With four consecutive Open wins to his name by the age of just 21 back in 1872, Young Tom Morris was something of a sporting superstar. These days, you can just about achieve superstar status by uploading a video of a cat breaking wind on to YouTube.

Reality TV, internet or whatever may be the current craze but when it comes to golf, reality is often the one club we forget to put in the bag.

Scotland is renowned as the cradle of the game but in the vast global pool of players trying to make it to the top in the professional game, success is by no means a birth right. While the upper echelons of the men’s world rankings are awash with supremely talented 20-somethings, and the women’s game is led by 18-year-old Lydia Ko, there is a tendency to demand that our own new recruits to the pro scene make the kind of explosive impact you’d get with a few sticks of dynamite. Of course, just getting a foothold on to the main tours, managing to stay there and making a decent living for yourself is a considerable achievement in itself given the depth of talent coming from every nook and crannie of the golfing globe.
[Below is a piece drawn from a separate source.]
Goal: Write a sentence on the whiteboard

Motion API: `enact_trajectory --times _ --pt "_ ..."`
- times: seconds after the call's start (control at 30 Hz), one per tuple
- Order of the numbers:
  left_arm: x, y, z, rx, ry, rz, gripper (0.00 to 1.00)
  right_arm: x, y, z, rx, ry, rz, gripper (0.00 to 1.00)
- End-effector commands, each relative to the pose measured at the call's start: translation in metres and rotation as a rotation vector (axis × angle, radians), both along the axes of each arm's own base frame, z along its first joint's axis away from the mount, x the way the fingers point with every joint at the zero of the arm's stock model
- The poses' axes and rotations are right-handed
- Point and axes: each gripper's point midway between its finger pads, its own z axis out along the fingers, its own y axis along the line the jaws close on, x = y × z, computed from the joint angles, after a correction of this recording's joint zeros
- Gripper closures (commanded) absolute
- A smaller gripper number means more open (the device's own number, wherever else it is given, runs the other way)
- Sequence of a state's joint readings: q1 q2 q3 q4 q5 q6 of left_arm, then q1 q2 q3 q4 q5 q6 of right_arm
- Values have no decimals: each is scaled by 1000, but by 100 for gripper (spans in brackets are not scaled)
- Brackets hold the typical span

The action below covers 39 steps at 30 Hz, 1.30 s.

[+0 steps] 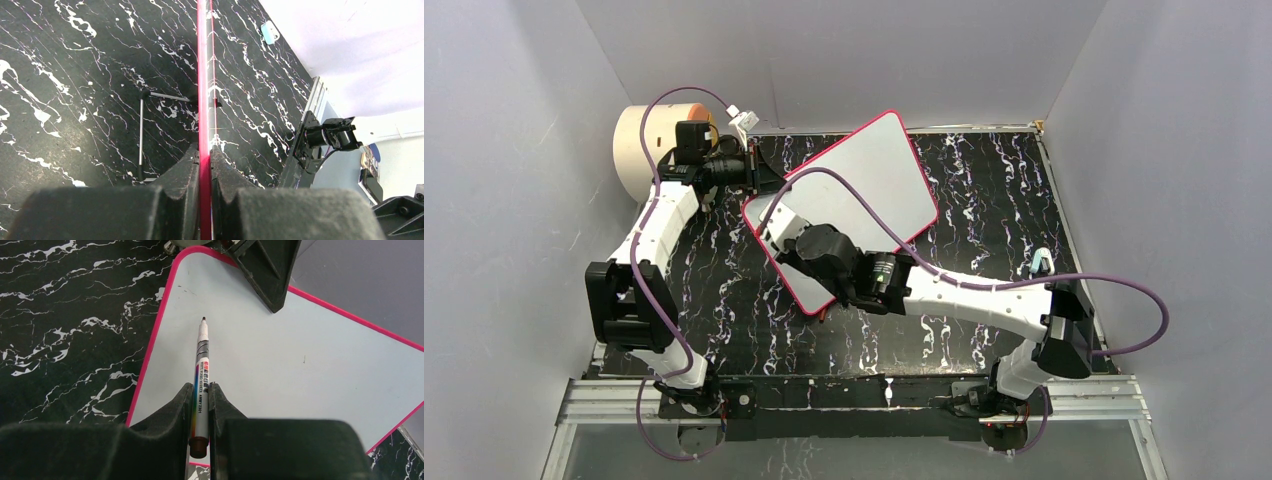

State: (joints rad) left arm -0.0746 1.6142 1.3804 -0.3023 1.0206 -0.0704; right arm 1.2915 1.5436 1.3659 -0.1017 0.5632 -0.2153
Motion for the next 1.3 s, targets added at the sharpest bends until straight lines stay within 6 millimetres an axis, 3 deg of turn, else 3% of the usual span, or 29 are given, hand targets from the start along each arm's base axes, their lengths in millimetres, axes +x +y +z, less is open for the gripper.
enact_trajectory --times 0.0,0.57,1.27 --pt "-19 -2 -7 14 33 -22 100 6 13 33 87 -45 -20 100" --pt "-19 -3 -7 7 32 -24 100 13 26 30 68 -51 -33 100" --pt "-19 -3 -8 2 38 -22 100 7 20 -3 -63 27 -26 100"
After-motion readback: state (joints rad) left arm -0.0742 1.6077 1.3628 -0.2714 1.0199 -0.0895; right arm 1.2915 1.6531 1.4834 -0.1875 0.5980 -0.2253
“We are still a small country and the top of golf is a huge place,” said Steve Paulding, the performance manager with Scottish Golf, the amateur game’s merged governing body. “If we think we are going to get any more than one or two players every 10 years or so taking over the mantle where they are right up there then we are deluding ourselves. You have to be somebody really special to do it. It might take them four or five years just to break through. We spend our time comparing our players against the outliers, the likes of Rory McIlroy or Lydia Ko. Paul Lawrie is an outlier. These people have got to where they are because they are out of the norm. You can’t build development programmes around them, you build around the majority of people. These outliers would make it anyway. Most people’s journey is four or five years and most don’t make it.

“We have players with great ability and not the right work ethic and we have some with not the same ability but a great work ethic. If we can marry that up we could get our next superstar but there is no fast track in sport.”